Brain tumors often mimic many other neurological disorders, producing brain tumor symptoms. Neck pain, headaches, or even strokes can result from a tumor of the brain. With brain tumor symptoms, neck pain, headaches, seizures, gastrointestinal symptoms and other significant symptoms occur when the tumor damages the central nervous system, nerves in the brain or the tumor places pressure upon the brain. Early diagnosis is difficult with some slow growing brain tumors because the symptoms are often very subtle and appear gradually.
With brain tumor symptoms neck pain can appear at times but headaches are usually the most frequent sign of a brain tumor. Most people have headaches at one time or another but that does not mean they have a brain tumor. Headaches resulting from brain tumors produce various symptoms depending upon the brain tumors location.

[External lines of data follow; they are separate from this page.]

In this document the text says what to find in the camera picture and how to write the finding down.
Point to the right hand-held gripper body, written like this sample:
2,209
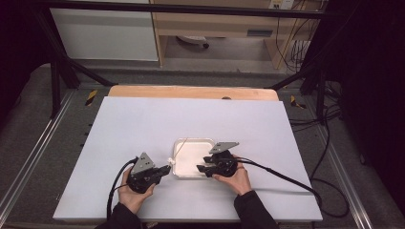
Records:
223,162

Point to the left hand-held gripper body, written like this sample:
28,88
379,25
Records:
143,175

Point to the white marshmallow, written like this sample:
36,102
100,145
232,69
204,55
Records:
172,161

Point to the white square tray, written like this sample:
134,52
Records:
191,159

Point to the thin wooden skewer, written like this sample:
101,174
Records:
180,149

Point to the person's right hand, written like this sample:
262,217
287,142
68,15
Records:
237,181

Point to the person's left hand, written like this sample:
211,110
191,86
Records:
133,197

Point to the white table board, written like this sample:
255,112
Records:
191,117

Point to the wooden table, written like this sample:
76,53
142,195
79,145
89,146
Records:
191,93

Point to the yellow and black tape strip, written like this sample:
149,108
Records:
91,97
296,102

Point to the chair base with caster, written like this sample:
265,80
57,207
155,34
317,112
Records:
194,40

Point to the light wooden desk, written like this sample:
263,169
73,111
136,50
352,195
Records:
216,24

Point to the white cabinet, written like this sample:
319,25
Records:
105,35

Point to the aluminium floor rail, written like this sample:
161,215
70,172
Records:
344,178
35,149

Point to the black metal frame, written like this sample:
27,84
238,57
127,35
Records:
178,9

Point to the white wall socket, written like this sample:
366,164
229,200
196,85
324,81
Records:
281,4

Although usually associated with other symptoms such as confusion or vomiting, some brain tumor headaches occur while sleeping. With brain tumor symptoms, neck pain, numbness, weakness, or double vision some times occur. Other types of headache symptoms sometimes caused by brain tumors include a headache that worsens with exercise or coughing and a headache that is more severe upon awakening but usually disappears after two or three hours.
There are several other brain tumor symptoms. Neck pain and headaches are common but so are gastrointestinal symptoms. Individuals with brain stem cell tumors and other types of tumors often experience vomiting and nausea. Some patients with brain tumors suffer from reasoning and speech problems, impaired concentration, memory loss, or increased sleeping time. Depending upon the brain tumors location, between fifteen and ninety-five percent of all patients suffer from seizures. A brain tumor that affects a certain brain area often causes a partial seizure. They may experience tingling, confusion, odd emotional or mental events or jerking movements but remain conscious during the partial seizure. Generalized seizures, which sometimes cause a person to lose consciousness, are not very common. Other significant brain tumor symptoms, neck pain being one, also include unsteadiness, difficulty with speech, gradual sensation or movement loss affecting a leg or arm, hearing loss sometimes accompanied by dizziness, or peripheral vision loss or double vision in both or one eye.
There are specific brain tumors that have specific symptom syndromes that often help doctors identify a specific tumor. An example of this is Brain Stem Gliomas. Symptoms that appear suddenly include problems swallowing, a clumsy walk, impaired vision or hearing, vomiting upon waking, slurred or nasal speech, and muscle weakness that affects only one side of the patients face.